I decided to write this because in SQL Server 2008 the wait statistics are available at virtually any level, and (at the time of writing) I couldn't find any articles on the new sqlos.wait_info and sqlos.wait_info_external extended events.
YAPP Method
The YAPP Method: "Yet Another Performance Profiling Method" is based on a paper written by Anjo Kolk (see references). The basic idea of the method can be expressed with the following formula:
(1) Response time = service time + wait time
This method for performance troubleshooting has been around for some time and it is a fairly standard practice when debugging slow response times.
You can get the response time and the service time of a query by looking at sys.dm_exec_sessions, columns total_elapsed_time and cpu_time. Alternatively, you can use SQL trace or the more lightweight extended events in SQL Server 2008. Knowing response time and service time and applying formula (1) , gives you wait time. So, we know how much we waited. However, in order to get the individual wait types we need the new extended events.

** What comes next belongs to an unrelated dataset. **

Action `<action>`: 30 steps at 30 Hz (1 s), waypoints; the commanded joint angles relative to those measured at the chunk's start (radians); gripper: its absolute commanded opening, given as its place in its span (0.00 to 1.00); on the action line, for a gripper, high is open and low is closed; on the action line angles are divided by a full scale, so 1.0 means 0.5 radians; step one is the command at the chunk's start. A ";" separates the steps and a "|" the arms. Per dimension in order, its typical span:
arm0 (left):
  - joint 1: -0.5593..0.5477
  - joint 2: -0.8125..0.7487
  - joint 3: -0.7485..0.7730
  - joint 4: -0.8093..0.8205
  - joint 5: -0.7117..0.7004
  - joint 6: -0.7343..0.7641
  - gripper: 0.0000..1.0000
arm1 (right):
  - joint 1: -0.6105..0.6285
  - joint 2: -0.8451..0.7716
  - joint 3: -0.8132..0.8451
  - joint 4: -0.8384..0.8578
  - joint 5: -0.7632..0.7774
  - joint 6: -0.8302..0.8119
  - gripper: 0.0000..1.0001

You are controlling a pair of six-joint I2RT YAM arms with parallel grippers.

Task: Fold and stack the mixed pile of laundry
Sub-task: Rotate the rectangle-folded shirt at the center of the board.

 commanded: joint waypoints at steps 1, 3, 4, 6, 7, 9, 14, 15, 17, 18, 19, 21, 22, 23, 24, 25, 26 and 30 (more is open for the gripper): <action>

Per session wait statistics in SQL Server 2008
In SQL Server 2008 you can get wait statistics for a given session or statement by leveraging the new extended events. Optionally, you can limit the collection to a small set of wait types or collect only waits exceeding certain duration. If your event session is written carefully, you can use this technique on production systems with very little or no performance impact. In fact, SQL Server 2008 ships with a built-in event session, which is collecting wait statistics, and is running by default out of the box.
Here is how to create an event session to collect wait types for session 51. The events will go to the specified trace file:
create event session session_waits on server
add event sqlos.wait_info
(WHERE sqlserver.session_id=51 and duration>0)
, add event sqlos.wait_info_external
(WHERE sqlserver.session_id=51 and duration>0)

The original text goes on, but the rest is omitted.